Una tarde llegan hasta una cima que usan de observatorio y pausa. Se sientan en unas piedras; en silencio miran, abajo, la extensión de la isla. Allá lejos ven la torre, ven una actividad de hombres como hormigas, ven sombras que se alargan y se funden entre sí. Que lindo es esto, piensa Mosca del sol atardecido; piensa, es como un huevo de gaviota; porque ahora el círculo toca tierra y parece romperse en una luz como yema sobre la isla. Y aunque el naranja final estira la equivocada pausa, rápido vira y cae al rojo, al azul, al negro.

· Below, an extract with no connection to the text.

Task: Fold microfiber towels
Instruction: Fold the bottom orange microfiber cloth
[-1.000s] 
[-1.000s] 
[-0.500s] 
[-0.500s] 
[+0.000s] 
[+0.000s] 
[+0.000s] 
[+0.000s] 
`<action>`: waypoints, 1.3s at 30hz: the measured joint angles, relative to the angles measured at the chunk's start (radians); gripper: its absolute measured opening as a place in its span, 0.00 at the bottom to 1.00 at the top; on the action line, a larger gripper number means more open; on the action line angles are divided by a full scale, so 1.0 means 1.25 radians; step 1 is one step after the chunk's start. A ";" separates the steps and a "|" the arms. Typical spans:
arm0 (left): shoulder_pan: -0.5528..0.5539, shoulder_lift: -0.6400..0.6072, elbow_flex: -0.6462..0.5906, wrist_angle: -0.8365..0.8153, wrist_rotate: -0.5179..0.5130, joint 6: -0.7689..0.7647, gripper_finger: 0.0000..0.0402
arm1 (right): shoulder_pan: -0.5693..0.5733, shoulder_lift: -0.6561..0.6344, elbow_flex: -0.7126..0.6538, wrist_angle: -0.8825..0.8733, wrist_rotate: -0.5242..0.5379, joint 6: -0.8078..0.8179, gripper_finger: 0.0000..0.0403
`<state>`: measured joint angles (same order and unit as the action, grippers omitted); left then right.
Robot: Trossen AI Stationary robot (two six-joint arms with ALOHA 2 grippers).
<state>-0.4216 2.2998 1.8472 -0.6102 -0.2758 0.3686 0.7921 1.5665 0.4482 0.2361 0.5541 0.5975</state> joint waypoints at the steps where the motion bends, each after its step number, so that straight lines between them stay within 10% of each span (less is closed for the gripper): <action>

Rápida la noche se viene, borrando cosas, incluida la paz y el olvido de Mosca, que se quiebran como si fueran también ellos cáscara y desparramando así su propio viscoso centro: el miedo, urgente, desprotegido, de estar solo en la noche, que todo lo iguala en una sola, muerta, única sombra. Y no quiero estar muerto, piensa Mosca. Quiere estar en casa. Quiere la presencia de los otros, su conversación y su calor mientras duermen. Quiere esa terca elaboración de vida creciendo entre cadáveres de árboles y pájaros. Después cae en la cuenta, se reta, se corrige: volver a la cueva, al hueco.

Entiende entonces que se acostumbró a su agujero, a la carne y al tendón de las gaviotas. Se acostumbró a Carozo y a que Silva responda al nombre de mama. Pegan la vuelta y encuentran a Silva cruzando un claro, en una victoria dolorosa. Tenemos que irnos, le dice Mosca, y el otro responde que sí, que ya es hora. Mosca apenas sabe cuánto tiempo pasaron escondidos, pero le parece que están casi sobre el año nuevo, y que tal vez ese día encuentren menos patrullas. Deciden esperar.